:: SOURCE RECORDS
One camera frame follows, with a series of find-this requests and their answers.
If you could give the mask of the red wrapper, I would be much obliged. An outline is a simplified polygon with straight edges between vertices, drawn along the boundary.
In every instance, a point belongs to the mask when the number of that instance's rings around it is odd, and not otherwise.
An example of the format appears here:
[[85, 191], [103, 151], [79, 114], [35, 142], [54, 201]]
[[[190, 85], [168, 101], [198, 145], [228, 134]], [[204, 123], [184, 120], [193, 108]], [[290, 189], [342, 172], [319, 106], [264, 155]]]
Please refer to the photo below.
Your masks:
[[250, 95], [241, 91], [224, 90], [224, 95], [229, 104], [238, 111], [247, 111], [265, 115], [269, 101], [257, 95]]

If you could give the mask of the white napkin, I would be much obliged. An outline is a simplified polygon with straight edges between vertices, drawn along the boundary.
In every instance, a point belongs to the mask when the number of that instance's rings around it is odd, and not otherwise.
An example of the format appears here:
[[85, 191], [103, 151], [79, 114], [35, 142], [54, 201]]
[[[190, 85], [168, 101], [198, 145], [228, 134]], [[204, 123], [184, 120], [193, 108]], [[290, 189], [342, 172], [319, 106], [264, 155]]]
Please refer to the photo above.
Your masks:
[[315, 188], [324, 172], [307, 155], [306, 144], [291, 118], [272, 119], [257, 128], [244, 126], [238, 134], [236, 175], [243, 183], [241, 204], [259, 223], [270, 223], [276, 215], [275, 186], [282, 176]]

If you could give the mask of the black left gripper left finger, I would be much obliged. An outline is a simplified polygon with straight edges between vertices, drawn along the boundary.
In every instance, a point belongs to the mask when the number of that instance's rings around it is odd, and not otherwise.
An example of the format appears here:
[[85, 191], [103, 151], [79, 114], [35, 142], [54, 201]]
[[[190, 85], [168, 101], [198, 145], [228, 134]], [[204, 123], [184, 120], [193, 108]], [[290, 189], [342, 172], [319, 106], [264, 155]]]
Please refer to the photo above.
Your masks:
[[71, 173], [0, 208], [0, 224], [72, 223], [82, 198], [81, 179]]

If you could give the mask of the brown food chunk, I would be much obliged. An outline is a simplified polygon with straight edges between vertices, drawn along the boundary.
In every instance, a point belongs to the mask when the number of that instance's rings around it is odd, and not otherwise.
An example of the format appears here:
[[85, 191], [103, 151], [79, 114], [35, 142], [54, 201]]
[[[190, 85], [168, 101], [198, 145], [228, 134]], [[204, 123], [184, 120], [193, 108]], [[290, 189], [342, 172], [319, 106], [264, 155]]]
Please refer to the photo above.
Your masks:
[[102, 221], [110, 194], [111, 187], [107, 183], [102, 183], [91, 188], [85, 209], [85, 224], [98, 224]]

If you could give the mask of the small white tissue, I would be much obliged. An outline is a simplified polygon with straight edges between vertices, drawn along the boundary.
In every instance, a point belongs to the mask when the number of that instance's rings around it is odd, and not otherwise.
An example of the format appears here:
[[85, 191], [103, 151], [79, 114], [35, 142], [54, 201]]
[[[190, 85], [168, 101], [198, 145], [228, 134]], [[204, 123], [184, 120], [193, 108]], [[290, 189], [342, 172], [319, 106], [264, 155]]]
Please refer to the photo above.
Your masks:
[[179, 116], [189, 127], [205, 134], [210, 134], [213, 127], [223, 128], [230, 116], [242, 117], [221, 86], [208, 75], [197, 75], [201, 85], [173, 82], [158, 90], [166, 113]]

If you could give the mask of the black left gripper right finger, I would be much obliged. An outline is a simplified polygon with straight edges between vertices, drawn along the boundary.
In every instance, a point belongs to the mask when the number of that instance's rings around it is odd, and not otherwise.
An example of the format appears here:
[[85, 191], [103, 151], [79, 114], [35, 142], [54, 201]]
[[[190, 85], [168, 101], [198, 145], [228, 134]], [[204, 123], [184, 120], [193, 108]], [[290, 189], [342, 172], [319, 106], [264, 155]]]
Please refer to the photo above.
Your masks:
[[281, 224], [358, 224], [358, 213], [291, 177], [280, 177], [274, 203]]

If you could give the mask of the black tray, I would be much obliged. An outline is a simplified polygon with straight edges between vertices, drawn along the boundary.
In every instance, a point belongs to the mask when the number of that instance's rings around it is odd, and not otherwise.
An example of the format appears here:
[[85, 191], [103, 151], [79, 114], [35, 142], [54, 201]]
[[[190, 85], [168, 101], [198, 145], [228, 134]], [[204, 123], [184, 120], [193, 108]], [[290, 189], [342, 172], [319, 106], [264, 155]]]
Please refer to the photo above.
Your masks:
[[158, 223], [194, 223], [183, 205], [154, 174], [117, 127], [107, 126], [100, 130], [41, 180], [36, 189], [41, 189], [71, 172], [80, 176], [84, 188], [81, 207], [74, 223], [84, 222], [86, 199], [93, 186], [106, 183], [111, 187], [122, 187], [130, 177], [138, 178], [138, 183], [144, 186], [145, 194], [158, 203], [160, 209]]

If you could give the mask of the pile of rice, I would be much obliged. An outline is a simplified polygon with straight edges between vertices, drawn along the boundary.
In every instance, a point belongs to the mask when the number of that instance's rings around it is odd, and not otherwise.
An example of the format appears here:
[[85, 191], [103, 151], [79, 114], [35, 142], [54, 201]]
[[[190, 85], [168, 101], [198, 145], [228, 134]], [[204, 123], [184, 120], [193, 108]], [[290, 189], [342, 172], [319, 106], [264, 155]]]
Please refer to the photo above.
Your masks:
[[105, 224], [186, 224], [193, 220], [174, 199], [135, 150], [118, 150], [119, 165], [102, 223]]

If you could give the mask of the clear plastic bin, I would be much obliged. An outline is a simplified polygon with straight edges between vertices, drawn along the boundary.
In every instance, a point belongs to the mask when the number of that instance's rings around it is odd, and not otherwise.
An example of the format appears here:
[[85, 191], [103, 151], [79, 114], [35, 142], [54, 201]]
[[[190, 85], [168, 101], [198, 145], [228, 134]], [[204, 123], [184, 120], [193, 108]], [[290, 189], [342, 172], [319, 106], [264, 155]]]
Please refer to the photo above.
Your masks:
::::
**EXERCISE BRIEF**: Repeat the whole of the data above exactly, keeping every word.

**RESPONSE TO THIS EXERCISE**:
One camera frame follows, with a series of find-this requests and their answers.
If you could give the mask of the red wrapper, I would be much obliged. An outline is a simplified polygon with straight edges between vertices, drawn along the boundary.
In every instance, a point belongs to the mask when the number of that instance's rings around it is odd, and not otherwise.
An example of the format appears here:
[[85, 191], [103, 151], [79, 114], [35, 142], [54, 201]]
[[[190, 85], [168, 101], [198, 145], [228, 134]], [[204, 123], [184, 120], [193, 108]], [[290, 189], [342, 172], [319, 106], [264, 155]]]
Please refer to the photo below.
Your masks:
[[250, 95], [241, 91], [224, 90], [224, 95], [229, 104], [238, 111], [247, 111], [265, 115], [269, 101], [257, 95]]

If you could give the mask of the white napkin, I would be much obliged. An outline is a simplified polygon with straight edges between vertices, drawn along the boundary.
In every instance, a point belongs to the mask when the number of that instance's rings around it is odd, and not otherwise.
An example of the format appears here:
[[85, 191], [103, 151], [79, 114], [35, 142], [54, 201]]
[[[190, 85], [168, 101], [198, 145], [228, 134]], [[204, 123], [184, 120], [193, 108]], [[290, 189], [342, 172], [319, 106], [264, 155]]]
Please refer to the photo above.
Your masks:
[[315, 188], [324, 172], [307, 155], [306, 144], [291, 118], [272, 119], [257, 128], [244, 126], [238, 134], [236, 175], [243, 183], [241, 204], [259, 223], [270, 223], [276, 215], [275, 186], [282, 176]]

If you could give the mask of the black left gripper left finger, I would be much obliged. An outline is a simplified polygon with straight edges between vertices, drawn along the boundary.
In every instance, a point belongs to the mask when the number of that instance's rings around it is odd, and not otherwise.
An example of the format appears here:
[[85, 191], [103, 151], [79, 114], [35, 142], [54, 201]]
[[[190, 85], [168, 101], [198, 145], [228, 134]], [[204, 123], [184, 120], [193, 108]], [[290, 189], [342, 172], [319, 106], [264, 155]]]
Please refer to the photo above.
Your masks:
[[71, 173], [0, 208], [0, 224], [72, 223], [82, 198], [81, 179]]

If you could give the mask of the brown food chunk, I would be much obliged. An outline is a simplified polygon with straight edges between vertices, drawn along the boundary.
In every instance, a point belongs to the mask when the number of that instance's rings around it is odd, and not otherwise.
An example of the format appears here:
[[85, 191], [103, 151], [79, 114], [35, 142], [54, 201]]
[[[190, 85], [168, 101], [198, 145], [228, 134]], [[204, 123], [184, 120], [193, 108]], [[290, 189], [342, 172], [319, 106], [264, 155]]]
Please refer to the photo above.
Your masks:
[[102, 221], [110, 194], [111, 187], [107, 183], [102, 183], [91, 188], [85, 209], [85, 224], [98, 224]]

If you could give the mask of the small white tissue, I would be much obliged. An outline is a simplified polygon with straight edges between vertices, drawn along the boundary.
In every instance, a point belongs to the mask when the number of that instance's rings around it is odd, and not otherwise.
An example of the format appears here:
[[85, 191], [103, 151], [79, 114], [35, 142], [54, 201]]
[[[190, 85], [168, 101], [198, 145], [228, 134]], [[204, 123], [184, 120], [193, 108]], [[290, 189], [342, 172], [319, 106], [264, 155]]]
Please refer to the photo above.
Your masks:
[[179, 116], [189, 127], [205, 134], [210, 134], [213, 127], [223, 128], [230, 116], [242, 117], [221, 86], [208, 75], [197, 75], [201, 85], [173, 82], [158, 90], [166, 113]]

If you could give the mask of the black left gripper right finger, I would be much obliged. An outline is a simplified polygon with straight edges between vertices, drawn along the boundary.
In every instance, a point belongs to the mask when the number of that instance's rings around it is odd, and not otherwise.
An example of the format appears here:
[[85, 191], [103, 151], [79, 114], [35, 142], [54, 201]]
[[[190, 85], [168, 101], [198, 145], [228, 134]], [[204, 123], [184, 120], [193, 108]], [[290, 189], [342, 172], [319, 106], [264, 155]]]
Please refer to the photo above.
Your masks:
[[281, 224], [358, 224], [358, 213], [291, 177], [280, 177], [274, 203]]

If you could give the mask of the black tray, I would be much obliged. An outline is a simplified polygon with straight edges between vertices, drawn along the boundary.
In every instance, a point belongs to the mask when the number of that instance's rings around it is odd, and not otherwise.
An example of the format appears here:
[[85, 191], [103, 151], [79, 114], [35, 142], [54, 201]]
[[[190, 85], [168, 101], [198, 145], [228, 134]], [[204, 123], [184, 120], [193, 108]], [[290, 189], [342, 172], [319, 106], [264, 155]]]
Please refer to the photo above.
Your masks:
[[158, 223], [194, 223], [183, 205], [154, 174], [117, 127], [107, 126], [100, 130], [41, 180], [36, 189], [41, 189], [71, 172], [80, 176], [84, 188], [81, 207], [74, 223], [84, 222], [86, 199], [93, 186], [106, 183], [111, 187], [122, 187], [130, 177], [138, 178], [138, 183], [144, 186], [145, 194], [158, 203], [160, 209]]

If you could give the mask of the pile of rice, I would be much obliged. An outline is a simplified polygon with straight edges between vertices, drawn along the boundary.
In every instance, a point belongs to the mask when the number of that instance's rings around it is odd, and not otherwise.
An example of the format appears here:
[[85, 191], [103, 151], [79, 114], [35, 142], [54, 201]]
[[[190, 85], [168, 101], [198, 145], [228, 134]], [[204, 123], [184, 120], [193, 108]], [[290, 189], [342, 172], [319, 106], [264, 155]]]
Please refer to the photo above.
Your masks:
[[105, 224], [186, 224], [193, 220], [174, 199], [135, 150], [118, 150], [119, 165], [102, 223]]

If you could give the mask of the clear plastic bin, I would be much obliged. An outline is a simplified polygon with straight edges between vertices, drawn along the boundary.
In every instance, a point belongs to the mask when the number of that instance's rings around it is odd, and not otherwise.
An example of the format appears here:
[[85, 191], [103, 151], [79, 114], [35, 142], [54, 201]]
[[[190, 85], [168, 101], [198, 145], [228, 134]], [[204, 123], [184, 120], [193, 108]], [[290, 189], [342, 172], [319, 106], [264, 155]]]
Please refer to the photo above.
Your masks:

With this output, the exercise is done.